Transcribe the listing below word for word but skip its images.

+++++

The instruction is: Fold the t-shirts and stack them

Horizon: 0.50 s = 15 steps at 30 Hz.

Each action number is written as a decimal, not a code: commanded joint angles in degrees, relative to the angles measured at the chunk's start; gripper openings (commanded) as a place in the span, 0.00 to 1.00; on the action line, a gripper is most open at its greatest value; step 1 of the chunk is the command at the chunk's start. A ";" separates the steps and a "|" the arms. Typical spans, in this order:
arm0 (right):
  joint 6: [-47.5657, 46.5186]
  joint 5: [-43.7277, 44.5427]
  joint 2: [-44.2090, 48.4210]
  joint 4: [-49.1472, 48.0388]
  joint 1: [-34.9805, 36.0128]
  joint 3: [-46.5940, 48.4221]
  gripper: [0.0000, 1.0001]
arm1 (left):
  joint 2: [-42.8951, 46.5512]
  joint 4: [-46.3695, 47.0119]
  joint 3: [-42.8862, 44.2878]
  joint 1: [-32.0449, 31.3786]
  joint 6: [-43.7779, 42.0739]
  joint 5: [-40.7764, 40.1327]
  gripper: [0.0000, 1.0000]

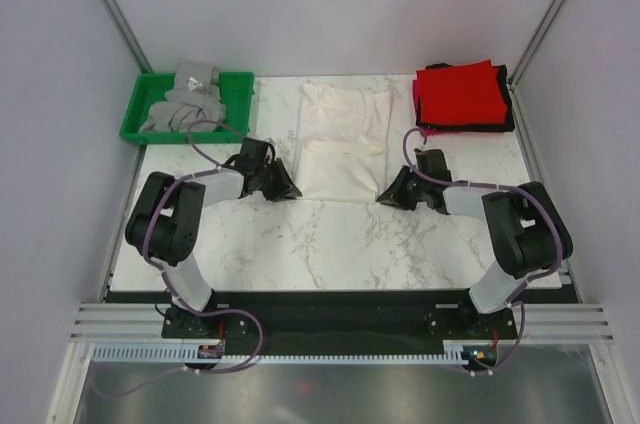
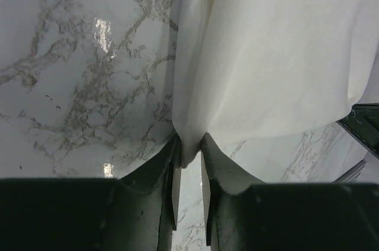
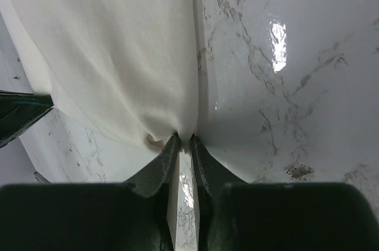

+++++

▸ YOUR RESPONSE:
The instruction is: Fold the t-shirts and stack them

Horizon: 0.50 s = 15 steps at 30 Hz.

Each action number is written as a decimal, not a code: commanded joint angles in degrees, relative to the angles measured at the chunk's start; gripper openings (commanded) as a place in the span, 0.00 to 1.00; on the action line, a gripper is most open at its greatest value; step 1 of the chunk is the command at the chunk's start. A ";" separates the steps and a "|" the arms. Typical spans, in this order:
arm0 (right):
  joint 6: [-47.5657, 46.5186]
  joint 5: [-43.7277, 44.5427]
  joint 2: [-44.2090, 48.4210]
  joint 4: [-49.1472, 48.0388]
  joint 1: [-34.9805, 36.0128]
  joint 3: [-46.5940, 48.4221]
  gripper: [0.0000, 1.0001]
arm1 (left):
  joint 2: [-42.8951, 46.5512]
  joint 4: [-46.3695, 47.0119]
  joint 3: [-42.8862, 44.2878]
  joint 1: [-32.0449, 31.3786]
  joint 6: [-43.7779, 42.0739]
  joint 5: [-40.7764, 40.1327]
  gripper: [0.0000, 1.0000]

For this exercise, nothing more remains to be given.